Overview and Motivation
- Presentation on integrating reinforcement learning concepts with LLM engines to improve performance
- Multiple approaches exist to enhance LLM performance: in-context learning, post-training (reinforcement learning), and fine-tuning
- Focus on efficiently integrating RL concepts with LLMs, particularly for multi-agent systems
- Covers differences between reinforcement learning on LLMs versus reinforcement learning on LLM agents
- Addresses RL implementation in HPC systems due to memory-intensive requirements
Multi-Agent System Fundamentals
- Multi-agent systems consist of multiple LLMs, each with specific roles and functions
- State acts as history, compiling all previous agent turns, context, and evidence in multi-turn systems
Communication Topologies
- Sequential (Chain): Agents work sequentially where Agent B depends on Agent A’s output before the master agent makes final decision
- Hierarchical (Leader-Worker): Parallel approach where workers operate simultaneously and communicate with leader agent
- Leader agent provides feedback to worker agents, enabling performance updates
- Hierarchical approach is faster than sequential
Self-Consistency and Multi-Path Generation
- Workers can generate multiple paths using self-consistency by forcing individual LLMs to explore multiple directions
- Can use multiple temperatures or command LLMs to choose multiple paths
- Example: Four worker agents with four paths each creates 16 total paths for leader to evaluate
- Inspired by principle: “agents sample candidates and only think when candidates conflict”
Shared Memory
- Shared workspace for agents that persists across turns, preventing information silos and giving leader full visibility
- Implemented as structured JSON or database where agents post information
- Worker agents have append-only access to their sections; master/leader has full read-write access
- Benefits:
- Consistency: Avoids contradictions between agents
- Context management: Reduces context window requirements
- Conflict resolution: All workers access same shared memory
- Ray tool recommended for implementing shared memory and data parallelism in HPC
Bottlenecks in Agentic Systems
Master-Worker Mismatch
- Master/leader agent may hallucinate, omitting critical information during final synthesis
- Problem occurs when leader agent lacks sufficient knowledge about worker agent contexts
- Wrong feedback creates cascading errors, potentially leading to never-ending loops
- Leader agent relies on parametric knowledge which may be insufficient
Other Challenges
- Over-commitment trap: Agents commit to first generated solution without deep deliberation or structural critique
- Feedback loops: Agents may repeat points without progress
- Poor feedback quality: Feedback from leader to workers may not be helpful
- Credit assignment problem: Difficulty determining which agent failed when final output is poor
- Groundedness gap: Similar to master-worker mismatch, challenge in determining what constitutes “good” or “perfect” answers
Solutions to Bottlenecks
- Add verifier agent between worker and leader agents to score groundedness (e.g., 80%, 70%, 30%)

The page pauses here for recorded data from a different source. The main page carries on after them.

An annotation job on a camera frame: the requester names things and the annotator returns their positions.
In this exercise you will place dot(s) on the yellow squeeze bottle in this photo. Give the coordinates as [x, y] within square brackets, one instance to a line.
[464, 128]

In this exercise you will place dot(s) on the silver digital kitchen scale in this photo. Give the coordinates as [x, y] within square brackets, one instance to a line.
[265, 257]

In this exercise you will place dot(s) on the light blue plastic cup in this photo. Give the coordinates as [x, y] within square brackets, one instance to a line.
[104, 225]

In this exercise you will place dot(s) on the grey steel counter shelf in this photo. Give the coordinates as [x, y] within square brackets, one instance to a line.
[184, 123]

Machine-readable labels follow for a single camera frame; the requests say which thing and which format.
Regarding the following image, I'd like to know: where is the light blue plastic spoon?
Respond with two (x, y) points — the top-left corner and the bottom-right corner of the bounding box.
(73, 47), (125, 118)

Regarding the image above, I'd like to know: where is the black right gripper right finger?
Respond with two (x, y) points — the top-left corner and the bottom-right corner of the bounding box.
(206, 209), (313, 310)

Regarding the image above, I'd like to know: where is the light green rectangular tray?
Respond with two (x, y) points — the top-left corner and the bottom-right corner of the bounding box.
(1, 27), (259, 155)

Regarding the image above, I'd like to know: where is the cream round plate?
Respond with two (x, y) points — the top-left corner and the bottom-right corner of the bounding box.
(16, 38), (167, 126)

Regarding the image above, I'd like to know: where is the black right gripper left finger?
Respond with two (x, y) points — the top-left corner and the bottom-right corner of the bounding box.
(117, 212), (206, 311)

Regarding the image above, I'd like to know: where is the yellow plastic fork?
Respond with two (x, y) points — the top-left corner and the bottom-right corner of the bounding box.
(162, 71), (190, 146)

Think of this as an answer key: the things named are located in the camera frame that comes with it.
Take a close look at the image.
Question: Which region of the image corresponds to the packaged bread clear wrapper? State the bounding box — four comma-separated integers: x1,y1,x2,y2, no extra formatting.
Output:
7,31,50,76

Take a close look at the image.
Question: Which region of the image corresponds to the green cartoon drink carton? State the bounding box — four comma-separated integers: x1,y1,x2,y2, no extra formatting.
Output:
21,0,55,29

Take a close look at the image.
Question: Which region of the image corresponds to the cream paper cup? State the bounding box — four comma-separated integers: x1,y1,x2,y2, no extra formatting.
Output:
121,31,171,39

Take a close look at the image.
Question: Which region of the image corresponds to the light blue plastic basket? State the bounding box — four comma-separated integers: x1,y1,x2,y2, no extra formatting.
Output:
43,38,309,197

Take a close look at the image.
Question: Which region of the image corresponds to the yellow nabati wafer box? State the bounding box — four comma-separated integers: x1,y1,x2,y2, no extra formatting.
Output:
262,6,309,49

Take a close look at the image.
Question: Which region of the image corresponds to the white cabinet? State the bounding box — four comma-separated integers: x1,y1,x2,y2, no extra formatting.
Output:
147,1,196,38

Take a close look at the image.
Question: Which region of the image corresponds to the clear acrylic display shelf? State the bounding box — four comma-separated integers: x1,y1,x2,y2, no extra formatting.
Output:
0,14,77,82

- Leader uses groundedness scores to direct workers appropriately
- Provide external tools (web search, databases) for verification to reduce hallucinations
- Implement stopping criteria based on iteration improvements: stop when score improvement is less than 10% between iterations
- Threshold can be adjusted based on task sensitivity
Reinforcement Learning Approaches
RLHF (Reinforcement Learning from Human Feedback)
- Uses human preference data (A vs B comparisons)
- Trains separate reward model using human preferences
- Employs PPO (Proximal Policy Optimization) algorithm
RLAIF (Reinforcement Learning from AI Feedback)
- Replaces human feedback with teacher LLM (e.g., GPT-4)
- Teacher LLM judges which output is better between pairs
- Trains reward model based on AI preferences
PPO (Proximal Policy Optimization)
- Actor-critic RL algorithm requiring four models: actor, reference, critic, and reward model
- Uses clipped objective to limit model changes per update
- Very memory-intensive due to need for critic model
DPO (Direct Preference Optimization)
- Eliminates separate reward model required in PPO
- Uses chosen/rejected pairs to act as own reward model
- Less memory-intensive than PPO
GRPO (Group Relative Policy Optimization)
- Model generates 4-8 responses for each input
- Calculates average advantage across all responses
- Identifies responses better than average (e.g., R2 and R3)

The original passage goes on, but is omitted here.